Après dix jours de réflexion, les participants aux travaux de la quatrième session extraordinaire du Conseil national du travail ont débôuché vendredi à Kinshasa sur quelques recommandations faites aux différents partenaires du monde du travail congolais. Les organisations des employeurs et celles des travailleurs attendent respectivement, de l’Etat congolais, les allègements fiscaux au profit des entreprises agro industrielles et pastorales, et des partenaires sociaux, l’application de l’ordonnance portant fixation du salaire minimum interprofessionnel garanti (SMIG), rapporte radiookapi.net
Les participants à cette session du Conseil national du travail se sont séparés sur une note de satisfaction, selon les déclarations de certains d’entre eux.

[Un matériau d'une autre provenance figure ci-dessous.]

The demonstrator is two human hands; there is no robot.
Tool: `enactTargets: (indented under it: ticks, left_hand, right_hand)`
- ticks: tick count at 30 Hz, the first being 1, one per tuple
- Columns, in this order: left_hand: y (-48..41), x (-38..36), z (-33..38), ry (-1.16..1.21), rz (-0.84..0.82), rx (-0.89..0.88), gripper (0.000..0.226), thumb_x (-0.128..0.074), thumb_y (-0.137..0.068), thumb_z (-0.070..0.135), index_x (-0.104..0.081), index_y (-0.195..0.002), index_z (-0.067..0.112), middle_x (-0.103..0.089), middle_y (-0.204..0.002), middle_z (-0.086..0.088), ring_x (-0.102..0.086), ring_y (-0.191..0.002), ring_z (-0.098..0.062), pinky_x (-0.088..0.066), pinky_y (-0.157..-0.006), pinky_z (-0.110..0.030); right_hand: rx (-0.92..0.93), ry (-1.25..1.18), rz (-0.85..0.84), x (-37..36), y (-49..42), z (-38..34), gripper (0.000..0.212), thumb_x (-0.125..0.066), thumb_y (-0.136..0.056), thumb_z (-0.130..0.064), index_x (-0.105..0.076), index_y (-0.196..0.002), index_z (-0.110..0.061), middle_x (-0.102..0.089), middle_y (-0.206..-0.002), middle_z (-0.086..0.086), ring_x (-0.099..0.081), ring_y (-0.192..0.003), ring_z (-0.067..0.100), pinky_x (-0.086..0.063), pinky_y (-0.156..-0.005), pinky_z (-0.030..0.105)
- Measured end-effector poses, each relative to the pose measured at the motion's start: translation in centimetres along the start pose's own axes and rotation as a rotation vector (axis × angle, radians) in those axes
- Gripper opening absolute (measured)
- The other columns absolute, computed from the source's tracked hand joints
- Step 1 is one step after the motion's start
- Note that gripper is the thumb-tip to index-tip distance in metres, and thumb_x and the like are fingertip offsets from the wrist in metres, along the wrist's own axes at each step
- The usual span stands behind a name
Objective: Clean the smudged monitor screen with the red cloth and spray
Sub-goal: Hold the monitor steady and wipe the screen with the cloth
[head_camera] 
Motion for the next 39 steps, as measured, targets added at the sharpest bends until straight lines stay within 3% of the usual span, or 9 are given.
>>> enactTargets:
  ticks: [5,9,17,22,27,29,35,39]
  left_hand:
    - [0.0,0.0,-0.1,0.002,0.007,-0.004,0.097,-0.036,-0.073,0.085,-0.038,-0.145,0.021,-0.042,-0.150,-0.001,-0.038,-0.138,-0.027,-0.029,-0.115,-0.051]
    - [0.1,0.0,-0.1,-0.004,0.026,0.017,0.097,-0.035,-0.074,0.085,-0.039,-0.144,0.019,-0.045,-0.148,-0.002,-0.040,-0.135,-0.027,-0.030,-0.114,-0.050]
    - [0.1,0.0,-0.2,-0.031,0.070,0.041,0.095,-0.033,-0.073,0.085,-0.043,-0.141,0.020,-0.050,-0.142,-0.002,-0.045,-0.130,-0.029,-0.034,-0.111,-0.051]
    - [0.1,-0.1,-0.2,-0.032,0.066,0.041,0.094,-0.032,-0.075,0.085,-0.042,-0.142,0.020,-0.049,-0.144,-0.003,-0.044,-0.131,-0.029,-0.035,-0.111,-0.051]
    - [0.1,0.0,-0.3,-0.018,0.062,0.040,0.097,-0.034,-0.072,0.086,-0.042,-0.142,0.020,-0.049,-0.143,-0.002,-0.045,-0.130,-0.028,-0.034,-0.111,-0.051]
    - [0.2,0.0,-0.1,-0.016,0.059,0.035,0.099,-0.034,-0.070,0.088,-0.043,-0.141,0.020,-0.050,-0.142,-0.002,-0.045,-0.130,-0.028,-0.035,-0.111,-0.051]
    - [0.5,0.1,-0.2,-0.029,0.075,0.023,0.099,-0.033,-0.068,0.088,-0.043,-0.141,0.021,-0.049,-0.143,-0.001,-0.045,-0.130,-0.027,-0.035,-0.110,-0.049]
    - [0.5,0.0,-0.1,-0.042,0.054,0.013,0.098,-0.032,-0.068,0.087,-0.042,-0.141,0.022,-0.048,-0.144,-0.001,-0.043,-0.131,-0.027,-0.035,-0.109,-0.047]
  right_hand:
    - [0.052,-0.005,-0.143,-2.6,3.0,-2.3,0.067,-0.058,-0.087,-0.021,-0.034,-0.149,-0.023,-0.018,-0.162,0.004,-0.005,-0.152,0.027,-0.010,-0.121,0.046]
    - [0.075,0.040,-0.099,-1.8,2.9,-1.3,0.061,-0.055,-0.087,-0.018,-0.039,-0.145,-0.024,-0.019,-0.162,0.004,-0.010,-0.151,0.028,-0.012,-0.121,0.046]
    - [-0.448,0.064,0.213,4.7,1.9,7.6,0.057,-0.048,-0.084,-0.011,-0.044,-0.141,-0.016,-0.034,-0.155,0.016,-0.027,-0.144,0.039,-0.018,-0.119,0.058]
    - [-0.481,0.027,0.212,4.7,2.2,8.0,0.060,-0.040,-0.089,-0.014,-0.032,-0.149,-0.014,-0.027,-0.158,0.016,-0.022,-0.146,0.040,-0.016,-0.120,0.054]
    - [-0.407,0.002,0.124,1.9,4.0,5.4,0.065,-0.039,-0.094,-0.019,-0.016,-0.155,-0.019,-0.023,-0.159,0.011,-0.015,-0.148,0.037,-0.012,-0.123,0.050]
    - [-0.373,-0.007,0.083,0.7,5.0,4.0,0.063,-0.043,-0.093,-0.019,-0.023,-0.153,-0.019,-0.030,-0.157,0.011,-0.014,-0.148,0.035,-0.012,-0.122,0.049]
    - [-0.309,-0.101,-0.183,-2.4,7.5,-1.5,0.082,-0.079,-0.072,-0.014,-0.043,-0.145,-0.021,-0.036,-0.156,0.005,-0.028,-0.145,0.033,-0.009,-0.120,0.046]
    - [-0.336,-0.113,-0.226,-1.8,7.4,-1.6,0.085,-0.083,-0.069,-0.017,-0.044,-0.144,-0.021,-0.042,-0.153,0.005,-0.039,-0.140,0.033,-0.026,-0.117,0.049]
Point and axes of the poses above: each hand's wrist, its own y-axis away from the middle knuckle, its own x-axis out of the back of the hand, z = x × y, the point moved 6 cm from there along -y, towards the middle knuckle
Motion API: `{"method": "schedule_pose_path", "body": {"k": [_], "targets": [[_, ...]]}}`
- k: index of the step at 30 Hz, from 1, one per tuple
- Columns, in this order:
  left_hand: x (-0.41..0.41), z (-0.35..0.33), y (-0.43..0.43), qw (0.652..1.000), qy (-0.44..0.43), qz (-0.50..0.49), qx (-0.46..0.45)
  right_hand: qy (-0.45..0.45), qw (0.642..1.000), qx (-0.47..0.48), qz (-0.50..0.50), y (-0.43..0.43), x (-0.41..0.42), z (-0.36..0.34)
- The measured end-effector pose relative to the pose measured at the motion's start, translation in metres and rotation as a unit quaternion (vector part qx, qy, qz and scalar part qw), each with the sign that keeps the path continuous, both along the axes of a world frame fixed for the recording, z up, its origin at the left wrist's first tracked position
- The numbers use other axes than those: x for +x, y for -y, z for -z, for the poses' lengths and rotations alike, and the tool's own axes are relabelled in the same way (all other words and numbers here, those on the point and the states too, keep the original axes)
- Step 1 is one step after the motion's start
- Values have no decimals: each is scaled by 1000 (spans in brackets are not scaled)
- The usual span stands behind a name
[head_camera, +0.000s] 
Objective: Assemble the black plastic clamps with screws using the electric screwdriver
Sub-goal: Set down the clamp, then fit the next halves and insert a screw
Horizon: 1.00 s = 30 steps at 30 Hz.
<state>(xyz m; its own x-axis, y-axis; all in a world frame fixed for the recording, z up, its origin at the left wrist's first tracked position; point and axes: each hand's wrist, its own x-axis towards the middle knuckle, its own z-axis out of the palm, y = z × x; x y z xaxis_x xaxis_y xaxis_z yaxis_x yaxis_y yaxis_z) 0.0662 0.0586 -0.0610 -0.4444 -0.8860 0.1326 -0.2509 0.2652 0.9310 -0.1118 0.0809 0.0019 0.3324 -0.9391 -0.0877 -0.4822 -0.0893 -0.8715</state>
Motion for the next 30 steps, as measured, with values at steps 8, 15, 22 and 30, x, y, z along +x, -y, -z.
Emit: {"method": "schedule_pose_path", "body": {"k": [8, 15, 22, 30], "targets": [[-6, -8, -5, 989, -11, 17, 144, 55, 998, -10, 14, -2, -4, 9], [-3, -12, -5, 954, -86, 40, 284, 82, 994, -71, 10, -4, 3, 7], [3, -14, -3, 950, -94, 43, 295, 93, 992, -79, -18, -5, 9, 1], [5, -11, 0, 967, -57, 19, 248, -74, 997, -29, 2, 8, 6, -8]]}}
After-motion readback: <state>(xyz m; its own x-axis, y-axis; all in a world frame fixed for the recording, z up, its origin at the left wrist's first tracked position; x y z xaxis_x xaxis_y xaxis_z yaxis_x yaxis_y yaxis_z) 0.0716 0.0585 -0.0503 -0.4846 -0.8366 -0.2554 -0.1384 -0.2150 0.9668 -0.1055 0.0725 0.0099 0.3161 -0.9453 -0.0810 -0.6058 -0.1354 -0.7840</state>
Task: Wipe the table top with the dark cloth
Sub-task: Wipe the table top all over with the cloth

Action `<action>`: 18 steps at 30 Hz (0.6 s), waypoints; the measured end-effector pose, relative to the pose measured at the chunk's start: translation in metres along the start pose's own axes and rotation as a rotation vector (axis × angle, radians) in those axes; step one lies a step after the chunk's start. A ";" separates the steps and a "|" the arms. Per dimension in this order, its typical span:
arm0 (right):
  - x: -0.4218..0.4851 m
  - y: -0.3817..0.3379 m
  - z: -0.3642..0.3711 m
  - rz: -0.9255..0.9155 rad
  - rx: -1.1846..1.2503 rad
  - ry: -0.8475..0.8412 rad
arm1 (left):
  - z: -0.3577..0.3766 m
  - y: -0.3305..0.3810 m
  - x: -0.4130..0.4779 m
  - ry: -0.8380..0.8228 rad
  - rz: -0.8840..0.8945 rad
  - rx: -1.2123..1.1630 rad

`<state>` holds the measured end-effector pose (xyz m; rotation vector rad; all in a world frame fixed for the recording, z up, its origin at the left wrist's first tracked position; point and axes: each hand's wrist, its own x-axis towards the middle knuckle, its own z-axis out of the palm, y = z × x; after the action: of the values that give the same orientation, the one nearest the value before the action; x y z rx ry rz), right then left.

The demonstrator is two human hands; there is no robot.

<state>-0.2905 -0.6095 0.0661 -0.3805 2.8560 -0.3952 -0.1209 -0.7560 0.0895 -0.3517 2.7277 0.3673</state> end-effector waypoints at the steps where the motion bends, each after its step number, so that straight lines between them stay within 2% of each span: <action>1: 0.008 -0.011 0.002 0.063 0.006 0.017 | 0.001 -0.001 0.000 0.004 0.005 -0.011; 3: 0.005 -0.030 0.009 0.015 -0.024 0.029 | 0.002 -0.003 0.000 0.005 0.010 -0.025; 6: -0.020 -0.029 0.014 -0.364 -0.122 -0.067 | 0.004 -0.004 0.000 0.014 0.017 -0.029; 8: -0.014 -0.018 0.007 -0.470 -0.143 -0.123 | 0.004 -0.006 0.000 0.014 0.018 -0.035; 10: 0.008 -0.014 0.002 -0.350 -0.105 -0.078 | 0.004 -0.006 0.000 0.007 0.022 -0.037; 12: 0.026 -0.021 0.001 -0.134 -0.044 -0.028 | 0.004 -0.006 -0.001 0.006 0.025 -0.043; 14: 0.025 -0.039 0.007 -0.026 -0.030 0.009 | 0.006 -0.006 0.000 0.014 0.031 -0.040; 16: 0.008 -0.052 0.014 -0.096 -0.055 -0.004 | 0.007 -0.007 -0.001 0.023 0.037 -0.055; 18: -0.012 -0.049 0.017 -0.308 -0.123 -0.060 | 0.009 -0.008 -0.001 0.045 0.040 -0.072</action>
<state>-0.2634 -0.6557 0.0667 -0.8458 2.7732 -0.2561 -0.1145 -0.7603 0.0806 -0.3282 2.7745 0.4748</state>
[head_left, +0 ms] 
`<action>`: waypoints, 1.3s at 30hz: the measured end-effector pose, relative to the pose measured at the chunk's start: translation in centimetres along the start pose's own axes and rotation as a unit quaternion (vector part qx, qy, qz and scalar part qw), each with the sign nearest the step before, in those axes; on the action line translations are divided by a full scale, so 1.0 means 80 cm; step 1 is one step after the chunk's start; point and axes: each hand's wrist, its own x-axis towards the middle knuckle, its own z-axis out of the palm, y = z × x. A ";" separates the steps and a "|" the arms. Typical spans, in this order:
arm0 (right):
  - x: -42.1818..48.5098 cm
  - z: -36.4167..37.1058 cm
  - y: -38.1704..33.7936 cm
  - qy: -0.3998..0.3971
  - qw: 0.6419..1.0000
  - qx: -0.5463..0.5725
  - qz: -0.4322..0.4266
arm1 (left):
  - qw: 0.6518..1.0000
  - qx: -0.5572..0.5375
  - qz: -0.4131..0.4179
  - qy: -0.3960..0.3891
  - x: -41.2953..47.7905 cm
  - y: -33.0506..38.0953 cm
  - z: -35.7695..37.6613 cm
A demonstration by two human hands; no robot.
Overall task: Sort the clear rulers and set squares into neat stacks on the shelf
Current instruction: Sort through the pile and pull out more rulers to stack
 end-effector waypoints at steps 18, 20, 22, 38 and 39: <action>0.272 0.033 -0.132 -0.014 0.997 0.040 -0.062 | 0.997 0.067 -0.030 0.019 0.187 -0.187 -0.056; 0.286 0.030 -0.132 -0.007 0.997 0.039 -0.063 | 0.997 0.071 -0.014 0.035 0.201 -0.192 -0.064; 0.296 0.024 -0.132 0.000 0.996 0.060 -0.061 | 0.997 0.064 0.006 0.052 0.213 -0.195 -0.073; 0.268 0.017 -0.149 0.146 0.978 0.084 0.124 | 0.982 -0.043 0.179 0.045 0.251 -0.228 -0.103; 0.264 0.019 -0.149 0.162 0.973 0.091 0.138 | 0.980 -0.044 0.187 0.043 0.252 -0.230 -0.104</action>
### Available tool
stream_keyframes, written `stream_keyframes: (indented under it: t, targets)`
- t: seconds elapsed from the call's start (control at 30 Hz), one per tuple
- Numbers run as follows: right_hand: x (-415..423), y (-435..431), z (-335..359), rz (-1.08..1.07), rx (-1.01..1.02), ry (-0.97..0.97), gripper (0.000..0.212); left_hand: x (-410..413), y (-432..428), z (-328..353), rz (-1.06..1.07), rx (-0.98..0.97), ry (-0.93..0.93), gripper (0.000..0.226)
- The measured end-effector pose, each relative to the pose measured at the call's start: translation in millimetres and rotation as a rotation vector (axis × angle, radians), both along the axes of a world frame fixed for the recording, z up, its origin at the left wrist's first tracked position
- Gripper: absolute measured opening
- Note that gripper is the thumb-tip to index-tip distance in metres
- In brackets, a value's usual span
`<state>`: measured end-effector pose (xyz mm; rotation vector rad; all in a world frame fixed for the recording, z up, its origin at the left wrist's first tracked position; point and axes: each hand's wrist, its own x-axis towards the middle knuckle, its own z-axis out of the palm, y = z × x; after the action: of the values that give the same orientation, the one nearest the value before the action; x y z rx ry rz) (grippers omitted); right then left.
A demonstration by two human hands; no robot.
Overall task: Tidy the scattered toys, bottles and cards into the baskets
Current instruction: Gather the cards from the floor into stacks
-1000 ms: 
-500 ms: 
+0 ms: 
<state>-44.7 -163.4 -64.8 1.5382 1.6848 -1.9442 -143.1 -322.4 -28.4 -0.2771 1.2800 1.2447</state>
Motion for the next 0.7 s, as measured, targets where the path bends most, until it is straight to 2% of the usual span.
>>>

Au nombre de leurs recommandations dont ils ont obtenu la caution du gouvernement, ils appellent ce dernier à publier les textes portant modalités de fonctionnement de la commission tripartite du suivi de l’application du SMIG ainsi que l’arrêté portant allègements fiscaux en faveur des entreprises agro industrielles et pastorales. Concernant le SMIG, ils ont recommandé l’application de l’ordonnance présidentielle y relative en attendant le rapport de la commission tripartite chargée d’examiner la récurrente question liée au paiement de son deuxième pallier. Par ailleurs, les participants ont également exprimé leur souhait de voir le premier ministre prendre un décret portant statuts de l’INSS, de l’INPP, de l’Onem et du Fonem en tant qu’établissements publics.
A cette même occasion, le directeur du bureau de l’Organisation internationale du travail (OIT) à Kinshasa, a annoncé que la RDC participera au symposium consacré à l’impact de la crise financière internationale sur l’emploi dont les assises auront lieu en février prochain à Ouagadougou, au Burkina Faso.